The agent surfaced findings that warrant immediate analyst review. At least one of:

  1. Any CONFIRMED-tier finding. A finding the verifier re-executed and matched against the original tool output's SHA-256 byte-for-byte. The cited tool_call_id is real, the tool output is reproducible, the claim is fact-grounded. Do not dismiss without reviewing.
  2. DKOM (T1014) at INFERRED-tier or higher. The vol_pslist + vol_psscan divergence is the textbook rootkit-unlinking signature; the agent emits this as INFERRED because two independent tool outputs corroborate. The judge may downgrade the merged confidence, but the underlying pslist/psscan number difference is objectively visible — bumping the verdict to SUSPICIOUS for T1014 ensures the rootkit signal isn't silently buried.
  3. Any T1055 (Process Injection) at INFERRED-tier or higher. vol_malfind flagged RWX VADs with MZ headers in unexpected locations. Two-tool corroboration (the VAD scan plus the parent-process attribution from vol_pslist) makes this INFERRED-grade evidence.

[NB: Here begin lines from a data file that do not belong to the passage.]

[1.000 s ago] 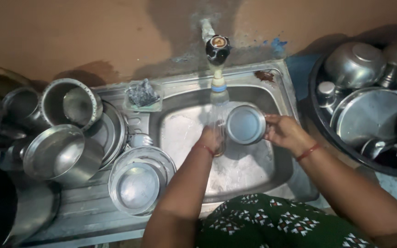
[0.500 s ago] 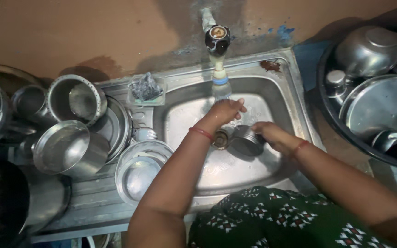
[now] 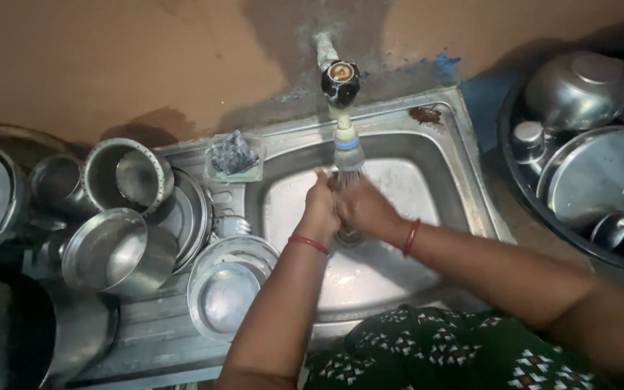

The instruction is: The person washes various kitchen utensils, including metal cups, plates, and a pressure cooker lid, in a stainless steel sink. They use a scrubber and soap to clean the items under running water, rinsing them thoroughly before placing them on a drying rack to the right.

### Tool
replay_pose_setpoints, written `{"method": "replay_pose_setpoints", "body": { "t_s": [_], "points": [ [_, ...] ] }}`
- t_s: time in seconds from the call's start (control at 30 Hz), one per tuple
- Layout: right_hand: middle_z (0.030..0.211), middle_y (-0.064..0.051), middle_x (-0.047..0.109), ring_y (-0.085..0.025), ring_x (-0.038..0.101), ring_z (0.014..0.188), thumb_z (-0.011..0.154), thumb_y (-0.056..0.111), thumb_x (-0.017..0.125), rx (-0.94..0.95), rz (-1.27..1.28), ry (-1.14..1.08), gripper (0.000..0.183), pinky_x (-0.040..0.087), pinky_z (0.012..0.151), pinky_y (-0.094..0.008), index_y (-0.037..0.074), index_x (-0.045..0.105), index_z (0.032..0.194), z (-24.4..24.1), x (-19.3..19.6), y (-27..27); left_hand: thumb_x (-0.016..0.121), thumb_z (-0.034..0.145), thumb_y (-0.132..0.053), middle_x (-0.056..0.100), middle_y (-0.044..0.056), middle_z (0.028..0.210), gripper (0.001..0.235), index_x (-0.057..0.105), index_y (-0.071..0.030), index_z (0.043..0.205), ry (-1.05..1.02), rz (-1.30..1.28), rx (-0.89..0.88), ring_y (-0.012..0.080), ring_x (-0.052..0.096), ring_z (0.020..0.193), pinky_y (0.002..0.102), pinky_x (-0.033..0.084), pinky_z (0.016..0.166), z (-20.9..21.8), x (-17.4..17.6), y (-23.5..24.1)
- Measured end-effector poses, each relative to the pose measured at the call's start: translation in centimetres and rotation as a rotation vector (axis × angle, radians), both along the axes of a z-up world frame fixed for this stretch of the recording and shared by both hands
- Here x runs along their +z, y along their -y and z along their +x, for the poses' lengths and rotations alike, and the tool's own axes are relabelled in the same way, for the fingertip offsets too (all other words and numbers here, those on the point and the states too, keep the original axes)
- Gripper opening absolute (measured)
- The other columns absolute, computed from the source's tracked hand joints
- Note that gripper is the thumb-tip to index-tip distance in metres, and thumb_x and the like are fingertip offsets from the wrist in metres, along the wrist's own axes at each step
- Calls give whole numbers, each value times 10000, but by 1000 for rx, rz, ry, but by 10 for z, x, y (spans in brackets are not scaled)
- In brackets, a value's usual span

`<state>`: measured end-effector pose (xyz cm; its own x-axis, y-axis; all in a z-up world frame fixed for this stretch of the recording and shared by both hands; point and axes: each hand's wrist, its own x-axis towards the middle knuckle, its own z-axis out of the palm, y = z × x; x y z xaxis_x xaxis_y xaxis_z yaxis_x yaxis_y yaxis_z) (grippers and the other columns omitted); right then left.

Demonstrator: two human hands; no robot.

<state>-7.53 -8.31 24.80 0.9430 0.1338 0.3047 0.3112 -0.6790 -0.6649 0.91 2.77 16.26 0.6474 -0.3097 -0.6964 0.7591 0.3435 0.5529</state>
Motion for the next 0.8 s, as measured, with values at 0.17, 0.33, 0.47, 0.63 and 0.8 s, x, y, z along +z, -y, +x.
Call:
{"method": "replay_pose_setpoints", "body": {
  "t_s": [0.17, 0.33, 0.47, 0.63, 0.8],
  "points": [
    [1240, -281, 601, -470, 589, 1109, 940, 219, 588, -82, -34, -26, 424, 472, 971, -519, -15, 623, 1292, -4, -16, -1, 233, 1023, -752, 706, 140, 991, 895, 697, -6, 1190, 311, 85, -36, 216, 576, 780, 331, 450, 660, -17, 7, 5],
    [1059, -184, 712, -444, 686, 1013, 974, 354, 635, -223, 873, -791, 388, 536, 842, -492, 8, 733, 1119, 85, -70, 53, 213, 1015, -707, 700, 209, 1170, 916, 642, 57, 1281, 828, 511, -245, 302, 655, 1098, 401, 488, 990, -47, 5, 13],
    [1039, -218, 713, -436, 661, 974, 873, 316, 670, -33, -289, 10, 338, 526, 870, -477, 32, 719, 1051, 43, -67, 36, 186, 1018, -673, 701, 199, 1189, 857, 625, 3, 1310, 558, 277, -170, 316, 643, 1096, 406, 493, 993, -35, 11, 12],
    [1089, -234, 708, -424, 653, 998, 933, 152, 584, -32, -92, 190, 274, 526, 892, -494, -15, 685, 1125, 8, -54, 10, 183, 1014, -666, 642, 148, 1368, 841, 543, -15, 1406, 411, -15, -55, 247, 605, 1270, 338, 435, 1094, -33, 5, 2],
    [999, -230, 725, -393, 679, 941, 949, 215, 618, -187, 340, -525, 256, 543, 813, -502, -20, 691, 1016, 66, -56, 39, 188, 1058, -687, 684, 251, 1252, 908, 614, 51, 1370, 795, 505, -304, 339, 634, 1166, 402, 473, 1052, -45, -16, 3]
  ]
}}
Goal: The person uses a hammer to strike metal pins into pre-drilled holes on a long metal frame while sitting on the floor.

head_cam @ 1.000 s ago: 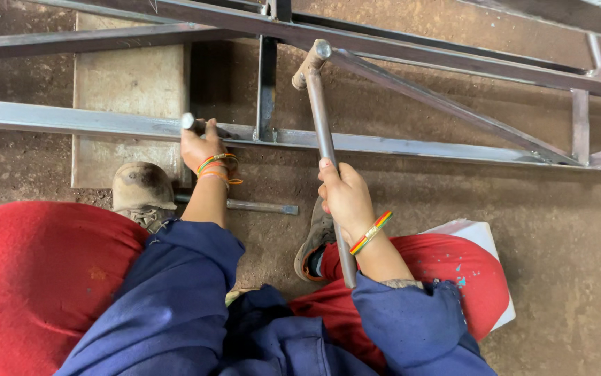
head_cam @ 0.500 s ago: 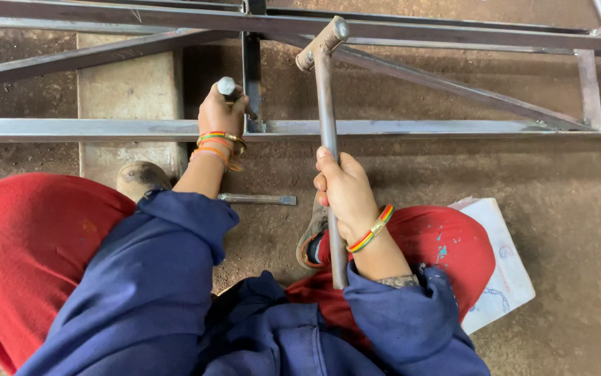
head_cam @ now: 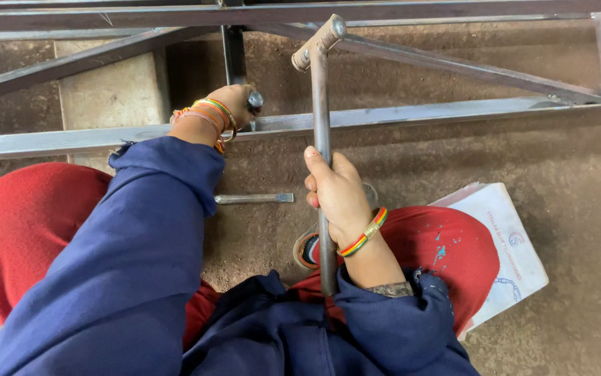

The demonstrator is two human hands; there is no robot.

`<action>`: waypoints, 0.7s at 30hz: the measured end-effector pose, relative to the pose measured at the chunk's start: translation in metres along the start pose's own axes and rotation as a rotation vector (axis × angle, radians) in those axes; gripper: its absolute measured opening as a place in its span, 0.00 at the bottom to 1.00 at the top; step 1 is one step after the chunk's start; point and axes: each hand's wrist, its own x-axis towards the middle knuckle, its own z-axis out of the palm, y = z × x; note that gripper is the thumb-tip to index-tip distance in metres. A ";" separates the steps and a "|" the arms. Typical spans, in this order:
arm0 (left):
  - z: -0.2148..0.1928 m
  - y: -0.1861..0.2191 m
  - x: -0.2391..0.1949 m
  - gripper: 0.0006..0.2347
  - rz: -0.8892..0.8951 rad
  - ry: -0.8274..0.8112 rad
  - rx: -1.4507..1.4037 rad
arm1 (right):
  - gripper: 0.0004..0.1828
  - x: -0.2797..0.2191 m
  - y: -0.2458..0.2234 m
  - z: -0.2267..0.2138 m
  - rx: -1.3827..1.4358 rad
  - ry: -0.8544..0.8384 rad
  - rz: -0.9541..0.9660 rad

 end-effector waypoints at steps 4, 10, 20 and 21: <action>-0.001 0.003 0.019 0.14 0.006 -0.163 0.020 | 0.15 0.005 -0.001 -0.006 -0.014 0.016 0.006; 0.011 -0.012 0.035 0.10 0.063 -0.187 0.021 | 0.16 0.006 0.003 -0.008 -0.008 0.080 -0.052; 0.031 -0.026 0.027 0.11 -0.029 -0.179 -0.219 | 0.25 0.029 0.062 -0.006 -0.870 0.172 -0.262; 0.030 -0.025 0.024 0.12 -0.012 -0.154 -0.192 | 0.26 0.031 0.066 -0.004 -0.858 0.155 -0.245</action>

What to do: triage immediately. Pull the per-case REPORT.pdf, read the Findings detail section, scan the audit chain. If the finding is CONFIRMED, the cited tool call is guaranteed to reproduce — re-run verify_finding to convince yourself. Do not act on the verdict alone; act on the evidence the verdict points at.

INDETERMINATE

Findings exist but at HYPOTHESIS-only tier, or covering low-severity techniques. The agent saw something, named what it saw, did not have enough corroboration to upgrade to INFERRED or CONFIRMED.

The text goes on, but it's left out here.